Without trying to read the mind of Cullen on selection, around half of the names he’s likely to pick today for his squad to play against La Rochelle have yet to win a Champions Cup medal.

That might be an advantage against last year’s winners. Never mind the revenge, there is a hunger in Leinster that masks the season they have had up to last week, when they fell to Munster.

Until that point the team had been in a kind of cruise control and had built up the assumption in people’s minds that they were all a highly decorated, cup winning outfit of players. But that’s not the case.

Leinster last won the cup in 2018. Since then, fullback Rob Kearney, left wing and that day’s captain, Isa Nacewa, number 8 Jordi Murphy, openside flanker Dan Leavy, blindside Scott Fardy, lock Devin Toner and hooker Sean Cronin have either left Leinster or retired from rugby.

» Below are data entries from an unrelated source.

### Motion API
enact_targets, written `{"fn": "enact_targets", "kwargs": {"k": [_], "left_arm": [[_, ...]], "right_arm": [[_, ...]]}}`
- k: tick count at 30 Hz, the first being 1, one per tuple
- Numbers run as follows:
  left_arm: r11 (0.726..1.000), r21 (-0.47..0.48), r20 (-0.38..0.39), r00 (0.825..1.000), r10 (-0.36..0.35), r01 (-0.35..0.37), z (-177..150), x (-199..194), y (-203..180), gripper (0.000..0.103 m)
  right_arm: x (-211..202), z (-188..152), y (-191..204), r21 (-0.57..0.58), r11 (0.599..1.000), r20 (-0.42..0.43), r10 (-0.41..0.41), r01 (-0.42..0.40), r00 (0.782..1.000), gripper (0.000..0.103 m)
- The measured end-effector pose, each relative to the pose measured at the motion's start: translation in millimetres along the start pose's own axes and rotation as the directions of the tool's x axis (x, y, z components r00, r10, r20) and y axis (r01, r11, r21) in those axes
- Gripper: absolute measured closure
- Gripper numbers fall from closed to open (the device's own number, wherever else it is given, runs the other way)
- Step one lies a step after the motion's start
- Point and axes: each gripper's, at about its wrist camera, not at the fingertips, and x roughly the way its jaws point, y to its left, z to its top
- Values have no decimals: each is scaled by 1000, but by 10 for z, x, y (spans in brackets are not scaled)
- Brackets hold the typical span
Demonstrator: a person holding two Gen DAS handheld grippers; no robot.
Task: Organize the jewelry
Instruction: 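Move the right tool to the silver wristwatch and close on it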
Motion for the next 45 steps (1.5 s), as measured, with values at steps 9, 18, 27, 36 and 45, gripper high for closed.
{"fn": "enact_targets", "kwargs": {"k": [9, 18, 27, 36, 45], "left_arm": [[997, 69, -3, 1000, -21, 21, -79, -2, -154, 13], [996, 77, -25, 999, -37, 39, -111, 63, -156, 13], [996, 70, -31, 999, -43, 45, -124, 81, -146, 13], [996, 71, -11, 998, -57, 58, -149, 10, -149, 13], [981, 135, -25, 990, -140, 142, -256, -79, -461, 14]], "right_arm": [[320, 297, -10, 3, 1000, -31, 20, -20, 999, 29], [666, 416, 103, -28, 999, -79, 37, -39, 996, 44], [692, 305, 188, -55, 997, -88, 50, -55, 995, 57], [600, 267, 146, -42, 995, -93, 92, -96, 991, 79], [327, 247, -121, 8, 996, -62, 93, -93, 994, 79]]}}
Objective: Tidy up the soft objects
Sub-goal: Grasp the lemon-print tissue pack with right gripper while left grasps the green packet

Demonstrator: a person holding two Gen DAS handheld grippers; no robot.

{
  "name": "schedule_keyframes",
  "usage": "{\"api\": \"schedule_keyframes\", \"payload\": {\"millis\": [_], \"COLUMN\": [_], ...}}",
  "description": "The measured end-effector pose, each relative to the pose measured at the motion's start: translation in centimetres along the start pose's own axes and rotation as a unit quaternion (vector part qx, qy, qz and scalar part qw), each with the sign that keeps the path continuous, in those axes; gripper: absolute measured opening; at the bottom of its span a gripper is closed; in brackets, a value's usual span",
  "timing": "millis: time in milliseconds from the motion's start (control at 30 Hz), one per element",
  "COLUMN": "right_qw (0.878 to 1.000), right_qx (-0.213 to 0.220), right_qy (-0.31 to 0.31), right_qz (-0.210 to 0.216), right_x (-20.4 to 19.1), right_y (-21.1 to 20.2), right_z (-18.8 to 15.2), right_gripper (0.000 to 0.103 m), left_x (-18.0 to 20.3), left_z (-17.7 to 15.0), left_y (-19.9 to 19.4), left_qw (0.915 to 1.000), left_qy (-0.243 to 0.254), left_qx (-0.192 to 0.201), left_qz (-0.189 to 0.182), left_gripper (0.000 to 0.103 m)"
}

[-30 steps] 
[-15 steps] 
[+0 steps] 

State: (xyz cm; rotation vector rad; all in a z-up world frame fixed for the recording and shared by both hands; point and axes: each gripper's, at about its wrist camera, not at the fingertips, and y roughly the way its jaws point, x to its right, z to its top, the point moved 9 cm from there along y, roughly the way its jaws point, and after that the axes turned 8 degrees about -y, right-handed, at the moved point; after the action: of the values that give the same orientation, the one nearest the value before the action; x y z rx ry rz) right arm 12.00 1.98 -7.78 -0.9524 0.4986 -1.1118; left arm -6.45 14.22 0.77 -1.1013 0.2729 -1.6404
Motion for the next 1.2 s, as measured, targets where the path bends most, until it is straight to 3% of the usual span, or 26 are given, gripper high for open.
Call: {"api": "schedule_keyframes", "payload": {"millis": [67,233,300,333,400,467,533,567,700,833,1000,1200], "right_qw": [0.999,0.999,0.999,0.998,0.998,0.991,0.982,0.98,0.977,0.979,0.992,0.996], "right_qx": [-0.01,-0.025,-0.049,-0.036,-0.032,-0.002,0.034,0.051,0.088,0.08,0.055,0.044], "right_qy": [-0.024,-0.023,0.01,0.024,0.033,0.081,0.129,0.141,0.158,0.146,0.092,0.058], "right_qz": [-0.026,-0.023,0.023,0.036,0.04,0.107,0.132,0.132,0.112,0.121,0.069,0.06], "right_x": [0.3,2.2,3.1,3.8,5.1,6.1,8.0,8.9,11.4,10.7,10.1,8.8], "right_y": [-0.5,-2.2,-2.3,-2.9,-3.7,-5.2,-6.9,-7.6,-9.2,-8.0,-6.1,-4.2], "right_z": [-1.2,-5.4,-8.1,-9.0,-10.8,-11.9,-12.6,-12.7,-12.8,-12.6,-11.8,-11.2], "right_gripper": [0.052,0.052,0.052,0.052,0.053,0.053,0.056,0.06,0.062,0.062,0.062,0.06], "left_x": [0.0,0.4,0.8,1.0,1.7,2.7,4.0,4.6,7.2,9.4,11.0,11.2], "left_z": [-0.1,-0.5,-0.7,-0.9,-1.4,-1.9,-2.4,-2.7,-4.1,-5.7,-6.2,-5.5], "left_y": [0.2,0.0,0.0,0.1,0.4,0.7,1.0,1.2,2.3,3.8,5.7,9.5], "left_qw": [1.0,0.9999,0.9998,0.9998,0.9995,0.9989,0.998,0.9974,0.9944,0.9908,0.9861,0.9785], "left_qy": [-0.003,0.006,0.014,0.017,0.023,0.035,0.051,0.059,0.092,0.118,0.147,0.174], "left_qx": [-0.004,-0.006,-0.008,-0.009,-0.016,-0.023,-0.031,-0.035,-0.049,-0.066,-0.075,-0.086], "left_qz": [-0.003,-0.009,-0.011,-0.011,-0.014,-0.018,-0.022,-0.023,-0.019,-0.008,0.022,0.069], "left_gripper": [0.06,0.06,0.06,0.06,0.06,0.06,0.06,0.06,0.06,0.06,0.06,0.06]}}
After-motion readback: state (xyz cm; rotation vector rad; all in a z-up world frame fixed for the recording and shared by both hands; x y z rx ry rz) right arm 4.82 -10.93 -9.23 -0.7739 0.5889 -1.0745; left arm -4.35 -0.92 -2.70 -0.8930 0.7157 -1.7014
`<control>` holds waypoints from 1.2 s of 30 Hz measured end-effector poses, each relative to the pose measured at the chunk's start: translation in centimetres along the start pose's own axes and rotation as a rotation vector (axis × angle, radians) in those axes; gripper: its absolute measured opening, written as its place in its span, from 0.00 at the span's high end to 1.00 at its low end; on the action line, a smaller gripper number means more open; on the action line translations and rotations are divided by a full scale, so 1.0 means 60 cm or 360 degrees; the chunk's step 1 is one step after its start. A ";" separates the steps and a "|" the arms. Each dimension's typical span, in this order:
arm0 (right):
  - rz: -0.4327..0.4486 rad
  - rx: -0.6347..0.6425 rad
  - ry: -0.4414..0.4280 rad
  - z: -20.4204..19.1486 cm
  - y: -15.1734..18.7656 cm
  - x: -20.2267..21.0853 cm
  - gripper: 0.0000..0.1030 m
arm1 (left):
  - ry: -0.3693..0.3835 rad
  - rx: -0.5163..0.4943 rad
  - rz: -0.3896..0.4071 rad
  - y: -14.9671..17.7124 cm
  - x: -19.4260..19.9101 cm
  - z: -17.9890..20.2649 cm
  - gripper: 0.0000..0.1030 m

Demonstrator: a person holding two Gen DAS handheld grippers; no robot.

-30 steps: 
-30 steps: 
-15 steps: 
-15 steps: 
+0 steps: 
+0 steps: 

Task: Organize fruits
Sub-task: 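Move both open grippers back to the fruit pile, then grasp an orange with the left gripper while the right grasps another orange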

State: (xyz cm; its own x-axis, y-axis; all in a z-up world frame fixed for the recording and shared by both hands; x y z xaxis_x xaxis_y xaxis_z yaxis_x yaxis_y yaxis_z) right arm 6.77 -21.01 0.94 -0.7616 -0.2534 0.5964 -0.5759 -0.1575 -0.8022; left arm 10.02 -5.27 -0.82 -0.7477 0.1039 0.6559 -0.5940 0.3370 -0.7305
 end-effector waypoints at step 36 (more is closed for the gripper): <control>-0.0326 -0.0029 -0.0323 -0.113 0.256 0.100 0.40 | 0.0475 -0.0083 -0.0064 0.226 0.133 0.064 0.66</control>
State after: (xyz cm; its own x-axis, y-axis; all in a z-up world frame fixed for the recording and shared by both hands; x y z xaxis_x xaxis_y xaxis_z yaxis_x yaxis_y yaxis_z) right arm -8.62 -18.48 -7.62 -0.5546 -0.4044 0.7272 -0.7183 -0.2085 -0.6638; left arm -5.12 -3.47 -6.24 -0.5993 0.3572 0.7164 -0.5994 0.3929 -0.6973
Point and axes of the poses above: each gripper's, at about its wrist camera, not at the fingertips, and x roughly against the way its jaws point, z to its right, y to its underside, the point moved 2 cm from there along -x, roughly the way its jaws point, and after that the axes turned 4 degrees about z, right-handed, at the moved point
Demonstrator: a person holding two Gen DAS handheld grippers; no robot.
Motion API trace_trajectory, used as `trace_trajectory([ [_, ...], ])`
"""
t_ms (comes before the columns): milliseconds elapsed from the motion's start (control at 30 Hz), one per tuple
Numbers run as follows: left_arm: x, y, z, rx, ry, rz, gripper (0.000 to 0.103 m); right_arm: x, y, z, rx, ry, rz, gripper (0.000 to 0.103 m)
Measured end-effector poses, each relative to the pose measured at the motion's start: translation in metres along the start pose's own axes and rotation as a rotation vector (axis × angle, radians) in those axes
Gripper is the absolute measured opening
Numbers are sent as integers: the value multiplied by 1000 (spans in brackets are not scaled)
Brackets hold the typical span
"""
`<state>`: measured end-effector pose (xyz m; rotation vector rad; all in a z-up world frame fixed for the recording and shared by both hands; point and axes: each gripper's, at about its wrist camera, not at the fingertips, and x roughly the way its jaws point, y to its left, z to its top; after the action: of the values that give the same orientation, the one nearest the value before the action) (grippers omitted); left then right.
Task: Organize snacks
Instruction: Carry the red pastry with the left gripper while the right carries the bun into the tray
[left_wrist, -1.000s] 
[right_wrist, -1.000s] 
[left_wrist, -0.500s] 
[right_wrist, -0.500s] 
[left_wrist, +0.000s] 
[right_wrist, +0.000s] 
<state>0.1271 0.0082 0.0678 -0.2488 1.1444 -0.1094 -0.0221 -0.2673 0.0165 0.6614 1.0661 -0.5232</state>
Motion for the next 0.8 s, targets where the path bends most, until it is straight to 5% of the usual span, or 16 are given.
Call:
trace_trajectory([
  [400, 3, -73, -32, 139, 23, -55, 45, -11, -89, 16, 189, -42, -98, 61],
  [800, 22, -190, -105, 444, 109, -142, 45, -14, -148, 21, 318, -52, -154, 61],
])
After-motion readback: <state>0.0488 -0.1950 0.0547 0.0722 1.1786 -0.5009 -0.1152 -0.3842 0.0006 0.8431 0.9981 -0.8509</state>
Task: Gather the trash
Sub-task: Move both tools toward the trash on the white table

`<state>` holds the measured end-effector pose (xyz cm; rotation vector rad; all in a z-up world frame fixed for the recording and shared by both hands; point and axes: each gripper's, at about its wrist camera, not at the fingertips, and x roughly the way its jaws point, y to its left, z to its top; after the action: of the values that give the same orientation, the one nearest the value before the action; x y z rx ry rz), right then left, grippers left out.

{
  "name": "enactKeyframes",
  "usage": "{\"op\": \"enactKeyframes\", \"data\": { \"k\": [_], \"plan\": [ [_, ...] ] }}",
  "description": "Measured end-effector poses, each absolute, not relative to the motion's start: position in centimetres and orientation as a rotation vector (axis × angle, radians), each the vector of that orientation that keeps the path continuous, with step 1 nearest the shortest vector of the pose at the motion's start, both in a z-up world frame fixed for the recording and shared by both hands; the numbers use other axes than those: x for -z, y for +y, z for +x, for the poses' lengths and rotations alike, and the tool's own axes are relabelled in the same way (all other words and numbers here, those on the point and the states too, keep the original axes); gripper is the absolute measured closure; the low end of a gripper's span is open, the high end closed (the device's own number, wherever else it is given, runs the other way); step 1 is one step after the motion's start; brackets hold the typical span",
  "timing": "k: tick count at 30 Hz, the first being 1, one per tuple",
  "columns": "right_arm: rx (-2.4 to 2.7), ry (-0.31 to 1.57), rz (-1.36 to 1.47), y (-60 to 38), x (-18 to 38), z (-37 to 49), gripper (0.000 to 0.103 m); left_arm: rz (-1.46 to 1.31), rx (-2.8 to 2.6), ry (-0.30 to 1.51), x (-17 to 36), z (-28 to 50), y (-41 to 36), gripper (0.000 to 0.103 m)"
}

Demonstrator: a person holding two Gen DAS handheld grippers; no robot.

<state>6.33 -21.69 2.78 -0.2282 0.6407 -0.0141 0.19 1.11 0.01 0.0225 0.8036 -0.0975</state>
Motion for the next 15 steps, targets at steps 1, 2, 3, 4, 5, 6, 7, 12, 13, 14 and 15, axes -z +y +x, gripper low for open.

Murphy, who played 30 times for Ireland, stopped playing with Ulster at the end of this season, while Leavy’s career was cut desperately short after a serious knee injury.

Jordan Larmour is one of the few players who started for Leinster in the 2018 Champions Cup final still playing with the club. Photograph: Dan Sheridan/Inpho
Jordan Larmour is one of the few players who started for Leinster in the 2018 Champions Cup final still playing with the club. Photograph: Dan Sheridan/Inpho

Of the starting players for the 2018 final, the ones still playing with Leinster are right wing Jordan Larmour, scrumhalf Luke McGrath, centres Garry Ringrose and Robbie Henshaw, outhalf Johnny Sexton, lock James Ryan, who won man of the match, and props Cian Healy and Tadhg Furlong.

Sexton remains injured and will not start the match, while Jamison Gibson-Park is a likely starting scrumhalf and with James Lowe apparently fit, there is a wing place for him.

Gibson-Park, Conan and Andrew Porter came off the bench that day against Racing ‘92. But the reality is that most of the players in Aviva Stadium tomorrow, including this year’s Grand Slam winners Hugo Keenan, Josh van der Flier, Ross Byrne, Ronan Kelleher, Dan Sheehan and Caelan Doris have not yet earned a single star.

Of the 23 match day players from the 2018 European Cup winning Leinster side, 11, including Joey Carbery, who was on the bench but didn’t play, are no longer with Leinster.

Possibly just six players from the last win, Gibson-Park, Ringrose, Henshaw, Furlong, Porter and Ryan will be part of tomorrows starting side to face La Rochelle.

Leinster are indisputably a winning team. But those players like hooker Sheehan, who was capped for Ireland before he played in a Champions Cup match, dearly want to come in from the cold.

The drive is to to join their teammates from the class of 2018, win the fifth star and prove right many people’s assumptions.